This is not a hoppy beer at all but it's gonna sit wrapped in a blanket. No spout on the carboy so I'll have to siphon into the bucket to bottle.

I don't know if I've read too much or not enough but i came across a thread about mixing in the priming sugar and putting it in the keg to let it carbonate.
I got a couple of weeks to figure it out i guess

I thought you were bottling, so not sure why you mention the keg? The beer carbonates in the bottles.

You should be fine with the bottling bucket if you have a low-hopped beer. While oxygen harms all beers, it really kills the IPA's, etc.

I think clarity is WAY overrated, but then again, I love New England IPA's and Hefeweizens. I don't clarify my beers and never plan to, but there are plenty of people who think clarity is important. (There are also lots of people who love pilsners, which might be the same people who want their beer clear.)
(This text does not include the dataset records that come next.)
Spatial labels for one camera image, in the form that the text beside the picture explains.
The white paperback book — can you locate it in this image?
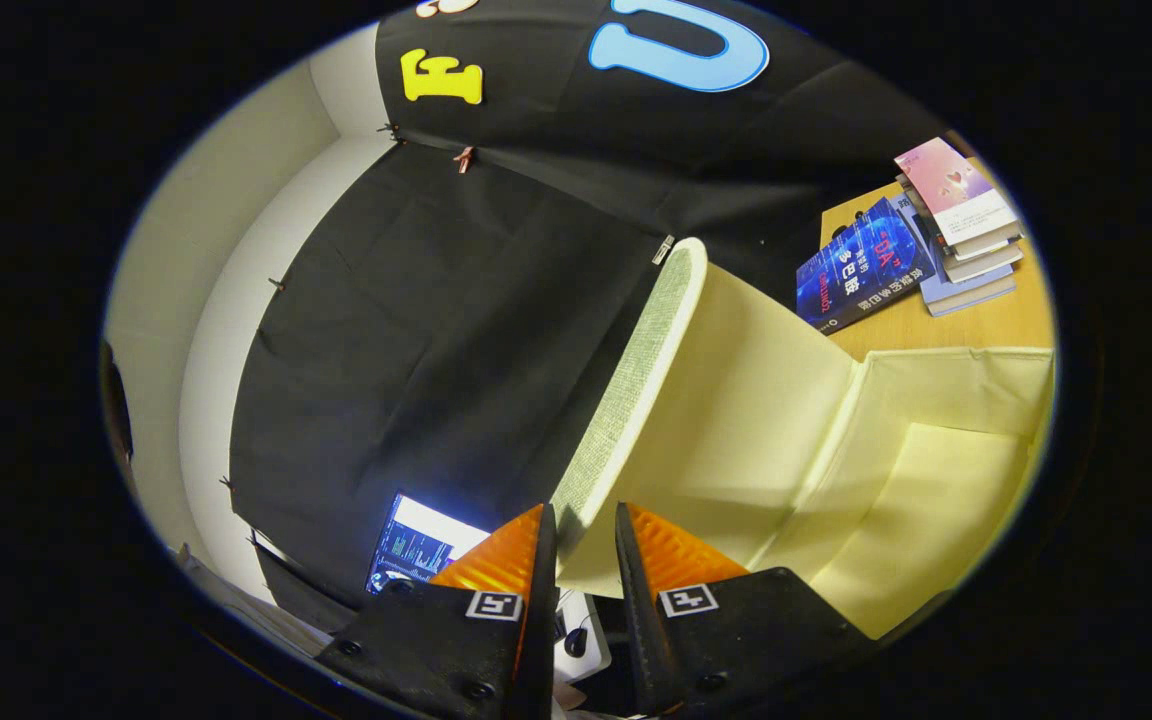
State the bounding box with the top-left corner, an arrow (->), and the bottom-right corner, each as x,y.
939,234 -> 1026,285

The lit computer screen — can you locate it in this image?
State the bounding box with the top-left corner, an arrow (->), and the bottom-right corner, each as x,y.
365,491 -> 493,597

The blue cover book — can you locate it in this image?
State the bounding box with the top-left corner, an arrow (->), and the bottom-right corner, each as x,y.
795,196 -> 938,337

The green fabric storage box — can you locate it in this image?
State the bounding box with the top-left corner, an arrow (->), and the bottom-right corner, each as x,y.
550,236 -> 1056,642

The grey-blue book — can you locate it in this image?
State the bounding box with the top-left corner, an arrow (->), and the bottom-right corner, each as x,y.
898,190 -> 1019,319

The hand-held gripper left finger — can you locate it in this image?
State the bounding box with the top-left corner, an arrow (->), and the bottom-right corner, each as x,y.
314,503 -> 559,720

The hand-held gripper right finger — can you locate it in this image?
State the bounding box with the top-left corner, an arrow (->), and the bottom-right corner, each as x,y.
616,502 -> 872,717

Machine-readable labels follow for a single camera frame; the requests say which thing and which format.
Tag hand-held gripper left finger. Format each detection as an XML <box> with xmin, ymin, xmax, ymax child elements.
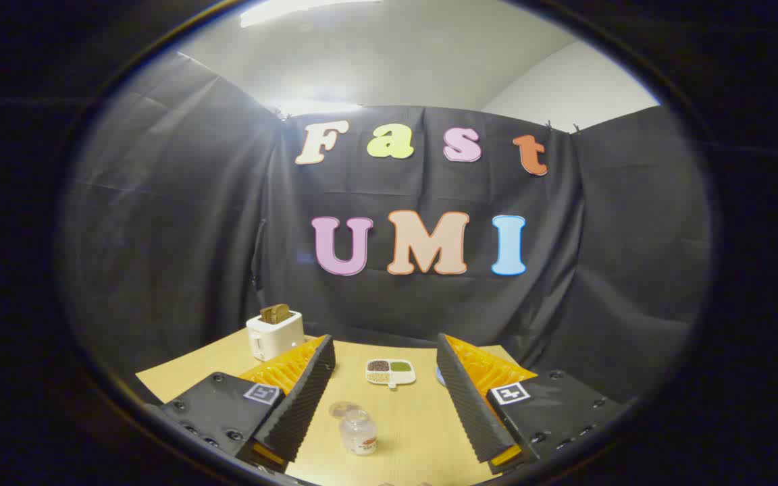
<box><xmin>159</xmin><ymin>334</ymin><xmax>337</xmax><ymax>473</ymax></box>

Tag ceiling light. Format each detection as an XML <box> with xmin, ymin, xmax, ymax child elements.
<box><xmin>239</xmin><ymin>0</ymin><xmax>383</xmax><ymax>28</ymax></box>

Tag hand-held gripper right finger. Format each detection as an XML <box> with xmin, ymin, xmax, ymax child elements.
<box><xmin>435</xmin><ymin>332</ymin><xmax>626</xmax><ymax>475</ymax></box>

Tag wooden table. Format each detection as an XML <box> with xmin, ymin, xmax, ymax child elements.
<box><xmin>135</xmin><ymin>329</ymin><xmax>538</xmax><ymax>486</ymax></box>

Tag white divided bean dish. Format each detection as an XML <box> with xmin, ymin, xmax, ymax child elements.
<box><xmin>365</xmin><ymin>358</ymin><xmax>417</xmax><ymax>389</ymax></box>

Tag white toaster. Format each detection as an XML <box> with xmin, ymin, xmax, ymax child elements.
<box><xmin>246</xmin><ymin>310</ymin><xmax>305</xmax><ymax>362</ymax></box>

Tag clear plastic juice bottle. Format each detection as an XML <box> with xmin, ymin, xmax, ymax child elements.
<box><xmin>340</xmin><ymin>409</ymin><xmax>378</xmax><ymax>456</ymax></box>

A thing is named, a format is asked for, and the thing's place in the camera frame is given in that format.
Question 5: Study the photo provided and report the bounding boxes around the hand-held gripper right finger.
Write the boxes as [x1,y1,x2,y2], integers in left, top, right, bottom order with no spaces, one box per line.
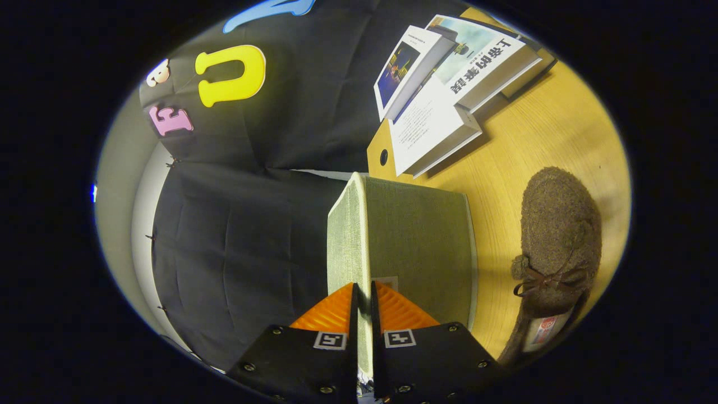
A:
[370,281,505,403]

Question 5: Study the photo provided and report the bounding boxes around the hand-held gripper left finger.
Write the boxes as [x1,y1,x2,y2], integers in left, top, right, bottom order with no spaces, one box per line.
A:
[227,282,360,403]

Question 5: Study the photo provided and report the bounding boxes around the green fabric storage box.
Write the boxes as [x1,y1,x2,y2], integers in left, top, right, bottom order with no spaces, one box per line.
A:
[327,172,478,382]

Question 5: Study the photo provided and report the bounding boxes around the brown fuzzy shoe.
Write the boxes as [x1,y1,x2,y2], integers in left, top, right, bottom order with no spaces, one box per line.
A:
[496,166,602,368]

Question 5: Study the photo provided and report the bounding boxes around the white book with text cover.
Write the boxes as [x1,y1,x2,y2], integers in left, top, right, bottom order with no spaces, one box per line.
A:
[389,76,483,178]

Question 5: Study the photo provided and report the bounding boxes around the white book with sky cover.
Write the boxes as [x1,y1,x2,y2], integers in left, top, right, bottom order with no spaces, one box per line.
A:
[425,14,542,113]

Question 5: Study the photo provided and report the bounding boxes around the black book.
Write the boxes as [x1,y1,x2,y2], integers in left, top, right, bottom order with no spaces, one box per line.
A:
[499,42,559,100]

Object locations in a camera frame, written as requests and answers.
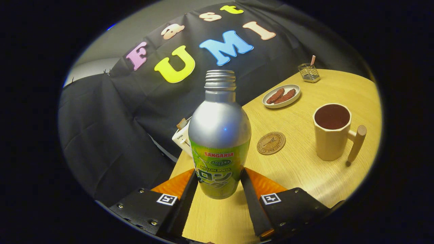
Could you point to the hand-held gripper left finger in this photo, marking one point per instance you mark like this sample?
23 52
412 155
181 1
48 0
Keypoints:
183 206

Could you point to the white toaster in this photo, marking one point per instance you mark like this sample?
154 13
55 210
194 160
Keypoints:
181 139

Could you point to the silver bottle with green label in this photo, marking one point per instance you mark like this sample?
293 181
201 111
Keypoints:
219 128

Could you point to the bread slice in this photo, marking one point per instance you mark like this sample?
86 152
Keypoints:
182 123

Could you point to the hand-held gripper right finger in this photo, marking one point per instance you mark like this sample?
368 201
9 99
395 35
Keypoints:
252 206

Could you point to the wooden table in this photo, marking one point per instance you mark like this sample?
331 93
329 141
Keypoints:
298 179

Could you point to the brown meat piece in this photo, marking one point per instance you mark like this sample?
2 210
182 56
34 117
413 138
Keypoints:
275 96
286 96

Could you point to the round wooden coaster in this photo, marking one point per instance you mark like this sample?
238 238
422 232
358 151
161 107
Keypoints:
271 143

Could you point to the white round plate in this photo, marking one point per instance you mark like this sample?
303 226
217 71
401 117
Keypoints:
291 88
Yes, the traditional way to bottle is to add the sugar (boiled in some water and cooled) to the bottling bucket. Works great. But you can skip all that and use the sugar drops/tablets right into the bottles, though the drops (actually hard candy) are more expensive. Folks will tell you they don't work as well because you can't control the exact carbonation level, but I can't see how that matters too much, especially to a new homebrewer. (I will add that my beers do well in competitions, and I almost always use the sugar drops/tabs to carbonate them.)

It does help to use a bottle priming calculator if you want to use the sugar in the bottling bucket method. You can just use table sugar if you want, but follow the calculator. Good luck and happy brewing!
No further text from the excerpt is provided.